Cotton (Gossypium) is a major industrial crop that provides important natural fibers and edible oil in the world. The genus contains 45 diploid and 5 tetraploid species. Among them, Gossypium hirsutum L. has been cultivated worldwide and currently accounts for the vast majority of the world’s fiber output (> 90%) of the world’s fiber production [20,21,22]. The cotton fiber is a unique elongated cell, which is helpful to study cell differentiation. Cotton fibers are single-cell trichomes differentiated that has undergone four major developmental stages, including initiation, elongation, secondary cell wall synthesis, and maturity [23]. The development of cotton fibers in elongation and secondary cell wall synthesis determines the length and strength characteristics of the fiber [24]. In addition, fiber development is a complex process involved in many pathways, including various secondary metabolism, hormone, signal transduction and transcriptional regulatory components [25, 26]. For example, one of the flavonoids, naringenin has been verified to be negatively correlated with fiber development [26, 27]. Auxin and brassinosteroid promoted the fiber initiation as well as elongation; gibberellin acid and ethylene played a positive role during the fiber elongation phase [25,26,27,28,29]. On the other hand, cytokinin, abscisic acid played an opposite role [11]. Jasmonic acid participates in various developmental processes. Different concentrations of jasmonic acid play different roles and high concentration of jasmonic acid inhibits fiber initiation [30, 31]. Similarly, jasmonate inhibited cotton development to some extent by inhibiting gibberellin signal [32]. Overaccumulation of jasmonic acid inhibited both lint and fuzz fiber initiation, reduced the fiber length, and lead to a fiberless phenotype in cotton seeds [33].

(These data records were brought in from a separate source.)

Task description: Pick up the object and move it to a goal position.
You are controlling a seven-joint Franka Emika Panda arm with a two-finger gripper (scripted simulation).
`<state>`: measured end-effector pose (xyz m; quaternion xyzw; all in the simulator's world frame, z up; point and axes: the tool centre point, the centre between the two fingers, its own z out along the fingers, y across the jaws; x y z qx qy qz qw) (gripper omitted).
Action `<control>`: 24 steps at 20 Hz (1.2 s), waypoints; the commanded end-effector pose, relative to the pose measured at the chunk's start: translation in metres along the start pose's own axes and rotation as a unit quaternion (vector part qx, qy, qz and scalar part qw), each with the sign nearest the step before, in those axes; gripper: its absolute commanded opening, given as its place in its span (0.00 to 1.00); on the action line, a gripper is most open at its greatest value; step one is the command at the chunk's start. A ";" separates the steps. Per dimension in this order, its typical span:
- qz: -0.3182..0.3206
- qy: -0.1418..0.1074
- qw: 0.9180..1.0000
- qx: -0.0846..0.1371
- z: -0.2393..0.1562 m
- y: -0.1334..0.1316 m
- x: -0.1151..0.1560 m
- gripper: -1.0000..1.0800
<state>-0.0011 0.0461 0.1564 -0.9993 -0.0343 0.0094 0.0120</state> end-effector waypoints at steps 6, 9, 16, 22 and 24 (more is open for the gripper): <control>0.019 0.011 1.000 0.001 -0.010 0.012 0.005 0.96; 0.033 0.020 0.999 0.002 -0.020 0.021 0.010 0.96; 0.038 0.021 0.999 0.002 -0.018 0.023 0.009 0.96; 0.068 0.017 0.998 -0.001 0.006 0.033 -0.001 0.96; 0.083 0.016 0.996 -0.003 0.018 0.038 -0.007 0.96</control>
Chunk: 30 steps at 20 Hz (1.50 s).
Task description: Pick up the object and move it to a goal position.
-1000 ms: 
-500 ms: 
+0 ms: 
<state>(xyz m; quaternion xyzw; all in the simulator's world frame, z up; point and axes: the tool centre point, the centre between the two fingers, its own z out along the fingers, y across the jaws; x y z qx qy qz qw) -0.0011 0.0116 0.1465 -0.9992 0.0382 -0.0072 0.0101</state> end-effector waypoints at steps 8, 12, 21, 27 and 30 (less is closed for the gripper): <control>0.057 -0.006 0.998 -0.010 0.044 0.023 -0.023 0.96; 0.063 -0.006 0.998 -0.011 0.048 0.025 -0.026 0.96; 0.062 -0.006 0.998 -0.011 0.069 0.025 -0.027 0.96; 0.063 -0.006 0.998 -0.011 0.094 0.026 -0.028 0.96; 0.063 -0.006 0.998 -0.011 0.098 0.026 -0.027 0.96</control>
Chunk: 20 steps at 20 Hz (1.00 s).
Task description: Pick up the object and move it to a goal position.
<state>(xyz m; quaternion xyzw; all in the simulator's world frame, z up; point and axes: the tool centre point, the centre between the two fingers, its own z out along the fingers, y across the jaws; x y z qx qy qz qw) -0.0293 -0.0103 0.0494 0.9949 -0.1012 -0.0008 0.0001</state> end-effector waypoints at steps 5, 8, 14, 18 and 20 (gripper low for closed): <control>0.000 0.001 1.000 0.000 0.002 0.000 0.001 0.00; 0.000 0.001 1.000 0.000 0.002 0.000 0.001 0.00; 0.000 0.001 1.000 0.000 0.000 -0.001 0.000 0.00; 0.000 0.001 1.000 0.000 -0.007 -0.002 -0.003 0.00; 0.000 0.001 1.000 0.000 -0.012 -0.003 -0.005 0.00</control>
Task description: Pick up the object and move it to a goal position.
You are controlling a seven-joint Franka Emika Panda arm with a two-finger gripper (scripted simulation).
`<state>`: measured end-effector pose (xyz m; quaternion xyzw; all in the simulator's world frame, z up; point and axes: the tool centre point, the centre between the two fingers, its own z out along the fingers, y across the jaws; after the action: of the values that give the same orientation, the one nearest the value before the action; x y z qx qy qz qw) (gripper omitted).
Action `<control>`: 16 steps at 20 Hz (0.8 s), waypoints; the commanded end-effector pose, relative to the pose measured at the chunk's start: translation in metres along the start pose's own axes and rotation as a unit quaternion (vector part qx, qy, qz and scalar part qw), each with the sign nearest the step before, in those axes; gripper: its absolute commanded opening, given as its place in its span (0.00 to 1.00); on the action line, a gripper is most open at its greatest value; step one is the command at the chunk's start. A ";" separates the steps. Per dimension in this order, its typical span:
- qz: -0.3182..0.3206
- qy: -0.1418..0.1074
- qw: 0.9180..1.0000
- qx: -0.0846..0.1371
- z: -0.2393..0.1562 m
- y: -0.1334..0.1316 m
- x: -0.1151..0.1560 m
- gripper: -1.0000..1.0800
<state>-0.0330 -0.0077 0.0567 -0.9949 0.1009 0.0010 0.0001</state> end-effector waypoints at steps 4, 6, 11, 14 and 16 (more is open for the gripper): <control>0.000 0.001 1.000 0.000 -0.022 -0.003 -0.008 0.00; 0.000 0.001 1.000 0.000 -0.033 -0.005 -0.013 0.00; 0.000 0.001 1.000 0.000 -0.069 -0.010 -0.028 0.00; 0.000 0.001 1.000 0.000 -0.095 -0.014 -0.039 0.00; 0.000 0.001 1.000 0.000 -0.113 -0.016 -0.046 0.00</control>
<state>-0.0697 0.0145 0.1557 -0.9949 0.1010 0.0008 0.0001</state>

Considering that SOTs directly catalyze brassinosteroid, jasmonate, flavonoids and salicylic acid, which are related to growth, cotton fiber development and stress adaptation, it is necessary to understand the information of SOT gene family in Gossypium in order to better understand the relationship between sulfation reaction and physiological processes. However, as far as we know, there is no systematic study of the SOT family in Gossypium. In this study, we identified 46, 46, 76 and 77 SOT genes from G. arboreum, G. raimondii, G. barbadense, and G. hirsutum, respectively, and then looked into the features such as chromosomal locations, phylogenetic evolutionary relationships, gene structures, conserved motifs, tissue and subcellular localization, as well as expression patterns. Our study provided a comprehensive analysis of the Gossypium SOT gene family and the results might be useful in understanding the role of SOT in plant development.


Identification, characterization and chromosomal distribution of SOT genes in four cotton species

According to the results of BLASTP and HMMER 3.1, a total of 245 SOT genes were identified from four cotton species, including 46 genes of G. arboreum, 46 genes of G. raimondii, 76 genes of G. barbadense and 77 genes of G. hirsutum. Protein sequence analysis indicated that all SOT gene proteins encoded a wide range of amino acids ranging from 60 to 672, with an average molecular weights (Mw) at 32.48 kDa and isoelectric points (pI) at 6.58. Subcellular localization analysis showed that 70.6% of 245 SOT genes were localized in the cytoplasm, which may be consistent with their functions as transferases. The SOT gene names, locus IDs and other characteristics were listed in Additional file 1: Table S1.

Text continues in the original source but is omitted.